Biological Databases, Pattern Discovery, and the Creation of NCBI

Estimated time to complete: 15–25 minutes

What is a biological database?

A biological database is any organized data source containing information useful or relevant to biology. In the early days of bioinformatics, biological databases were used to store, manage, share, and efficiently search growing repositories of biological data. As biomedical research accelerated and received federal support in the 1980s and 1990s, the need for database administration and information retrieval increased dramatically.

Core idea: Bioinformatics depends not only on generating data, but on storing that data in ways that make it searchable, interpretable, and reusable.

Why do biological databases matter?

Basic bioinformatics tasks rely on databases. Researchers use databases to search for patterns within sequences, compute descriptive statistics, compare sequences, align multiple sequences, infer phylogenetic relationships, and predict biological structure and function.

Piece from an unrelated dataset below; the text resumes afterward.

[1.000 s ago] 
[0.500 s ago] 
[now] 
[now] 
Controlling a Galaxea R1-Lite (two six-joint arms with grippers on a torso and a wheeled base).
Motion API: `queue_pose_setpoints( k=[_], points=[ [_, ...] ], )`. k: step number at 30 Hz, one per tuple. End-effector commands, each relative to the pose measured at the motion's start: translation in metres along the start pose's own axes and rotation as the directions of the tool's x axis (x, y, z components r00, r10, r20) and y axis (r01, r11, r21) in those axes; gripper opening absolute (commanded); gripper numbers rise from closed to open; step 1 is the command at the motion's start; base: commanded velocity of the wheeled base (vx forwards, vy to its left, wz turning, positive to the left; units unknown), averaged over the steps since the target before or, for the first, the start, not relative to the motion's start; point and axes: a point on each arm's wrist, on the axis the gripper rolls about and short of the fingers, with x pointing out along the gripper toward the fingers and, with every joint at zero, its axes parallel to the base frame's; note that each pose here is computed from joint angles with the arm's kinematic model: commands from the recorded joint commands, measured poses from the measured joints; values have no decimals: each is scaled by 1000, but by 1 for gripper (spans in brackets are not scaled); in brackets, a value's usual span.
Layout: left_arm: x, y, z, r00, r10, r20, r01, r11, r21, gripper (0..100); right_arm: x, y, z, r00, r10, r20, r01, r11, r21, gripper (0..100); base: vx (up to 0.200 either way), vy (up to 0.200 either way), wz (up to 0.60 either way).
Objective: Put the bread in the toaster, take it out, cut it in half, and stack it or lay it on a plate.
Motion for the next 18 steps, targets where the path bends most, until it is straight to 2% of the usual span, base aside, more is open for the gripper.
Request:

Examples of Database-enabled Tasks

  • Sequence similarity search
  • Pairwise and multiple sequence alignment
  • Pattern and motif discovery
  • Phylogenetic analysis
  • Secondary and tertiary structure prediction

Why This matters for Trainees

Without well-structured databases, the same biological data become difficult to find, difficult to compare, and difficult to reuse responsibly.

Pattern Discovery

As biological and biomedical data volumes increase, so does the need for knowledge extraction. The process for traversing from data to knowledge on a smaller scale is similar to the way we generate knowledge via the scientific method. In database research communities, this is sometimes referred to as the DIKW pyramid:

A pyramid with data on the bottom, information on the next tier, knowledge on the next tier, and wisdom as the top tier of the pyramid. The image includes a red to green transition from the base of the pyramid (red) to the top (green) labeled decission risk.

This progression is often described with the DIKW idea: data, information, knowledge, and wisdom. In bioinformatics, databases support the first three steps especially well by enabling storage, curation, comparison, and retrieval [Source].